Three dimensions of coordinate information are usually required to describe the position of an object in real space, and the image of the water gauge taken by the camera is a projection of the water gauge in the world coordinate system onto the two-dimensional plane of the pixel coordinate system. Considering the installation of the water gauge in the field, it is assumed in the text that the plane of the gauge is approximately perpendicular to the horizontal plane. In a realistic camera set-up scenario, the imaging plane of the camera will usually show a non-parallel relationship with the plane of the water gauge. According to photogrammetry principles, this results in a non-linear projection distortion of the camera image. In order to reduce the errors caused by the projection distortion, this paper uses the perspective transformation [28] to map the water gauge image into a virtual water gauge plane that is parallel to the water gauge plane in the world coordinate system. According to the projection relationship, at this point there is only a proportional relationship between the water gauge in the real water gauge plane and the virtual water gauge plane without any non-linear projection distortion. In order to establish the mapping relationship, three steps are needed and will be presented in the next paragraphs.

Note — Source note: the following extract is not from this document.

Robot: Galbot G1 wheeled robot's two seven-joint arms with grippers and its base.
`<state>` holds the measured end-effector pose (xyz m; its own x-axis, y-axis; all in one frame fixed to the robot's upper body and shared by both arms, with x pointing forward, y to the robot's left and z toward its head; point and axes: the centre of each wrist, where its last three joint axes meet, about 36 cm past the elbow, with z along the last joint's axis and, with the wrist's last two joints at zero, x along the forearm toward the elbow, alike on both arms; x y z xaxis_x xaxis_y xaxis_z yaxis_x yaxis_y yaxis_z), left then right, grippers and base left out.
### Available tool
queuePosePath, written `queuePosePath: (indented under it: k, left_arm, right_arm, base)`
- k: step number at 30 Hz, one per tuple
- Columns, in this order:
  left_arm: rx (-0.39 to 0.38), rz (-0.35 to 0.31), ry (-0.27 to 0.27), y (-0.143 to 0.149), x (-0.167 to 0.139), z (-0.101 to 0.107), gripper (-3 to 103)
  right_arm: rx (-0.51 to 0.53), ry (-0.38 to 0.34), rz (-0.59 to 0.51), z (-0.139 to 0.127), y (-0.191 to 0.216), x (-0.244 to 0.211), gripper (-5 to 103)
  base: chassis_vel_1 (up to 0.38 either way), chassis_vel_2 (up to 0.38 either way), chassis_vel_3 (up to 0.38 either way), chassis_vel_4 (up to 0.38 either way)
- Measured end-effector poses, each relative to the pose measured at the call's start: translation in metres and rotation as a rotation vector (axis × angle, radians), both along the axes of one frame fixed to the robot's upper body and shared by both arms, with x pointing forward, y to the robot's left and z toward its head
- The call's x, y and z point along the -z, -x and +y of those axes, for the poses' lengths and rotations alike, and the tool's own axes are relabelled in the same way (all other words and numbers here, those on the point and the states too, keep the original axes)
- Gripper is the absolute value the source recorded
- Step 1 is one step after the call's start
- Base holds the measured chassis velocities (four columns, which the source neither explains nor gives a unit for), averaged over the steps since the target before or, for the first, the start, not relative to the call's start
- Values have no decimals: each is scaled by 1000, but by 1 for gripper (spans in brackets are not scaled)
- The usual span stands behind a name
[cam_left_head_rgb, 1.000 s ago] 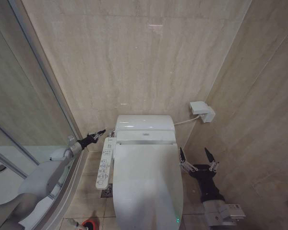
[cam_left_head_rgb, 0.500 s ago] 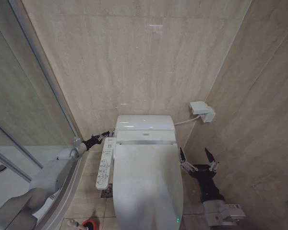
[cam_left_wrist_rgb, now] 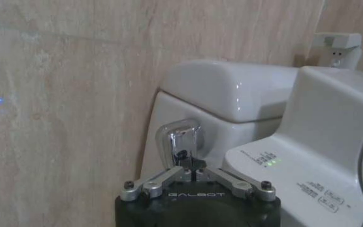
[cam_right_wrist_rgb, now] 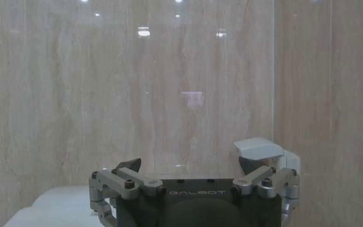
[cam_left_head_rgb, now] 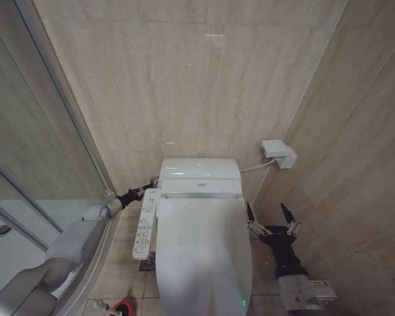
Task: Open the toilet lid, clean the toilet bowl with a toilet brush, close the toilet lid, and flush.
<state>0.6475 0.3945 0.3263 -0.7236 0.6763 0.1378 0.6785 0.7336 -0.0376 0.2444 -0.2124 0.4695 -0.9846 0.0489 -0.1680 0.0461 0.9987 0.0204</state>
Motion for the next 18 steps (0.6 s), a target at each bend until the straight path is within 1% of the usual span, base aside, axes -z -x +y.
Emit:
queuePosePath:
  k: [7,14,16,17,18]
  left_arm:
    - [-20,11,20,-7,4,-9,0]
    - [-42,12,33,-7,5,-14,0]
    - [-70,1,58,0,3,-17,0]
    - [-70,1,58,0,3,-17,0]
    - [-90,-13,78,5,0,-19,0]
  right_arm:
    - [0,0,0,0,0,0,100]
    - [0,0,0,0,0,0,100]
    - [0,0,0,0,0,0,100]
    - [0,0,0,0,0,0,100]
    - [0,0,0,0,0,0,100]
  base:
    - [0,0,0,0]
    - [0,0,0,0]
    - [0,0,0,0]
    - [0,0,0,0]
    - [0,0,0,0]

Firstly, the matching projection points are selected. The selection of matching projection points is usually arbitrary in the establishment of the perspective relationship, but according to the principles of perspective transformation, at least four pairs of matching projection points must be selected, and the projection points in each coordinate system need to satisfy that three points are not on the same horizontal line [11]. To further ensure the accuracy of the mapping relationship, six pairs of matching projection points are adopted in this paper. The matching projection points are: selected using the rule that they must correspond to the four internal corner points of the E character located at the four corners of the water gauge, as well as the two internal corner points of the E character at any position in the middle of the water gauge, as shown in Figure 2. Let the projection point coordinates in the pixel coordinate system be

(x_{i}, y_{i})

, and the projection point coordinates in the virtual water ruler coordinate system be

(u_{i}, v_{i})

, where

i = 1, 2, 3, 4, 5, 6

.

Next, the perspective matrix is calculated. Let the perspective matrix be

M_{3 \times 3}

, and according to the perspective projection relationship, we can obtain the coordinates

(u_{i}, v_{i})

under the plane coordinate system of the virtual water gauge and the coordinates

(x_{i}, y_{i})

under the pixel coordinate system, as shown in Equation (1).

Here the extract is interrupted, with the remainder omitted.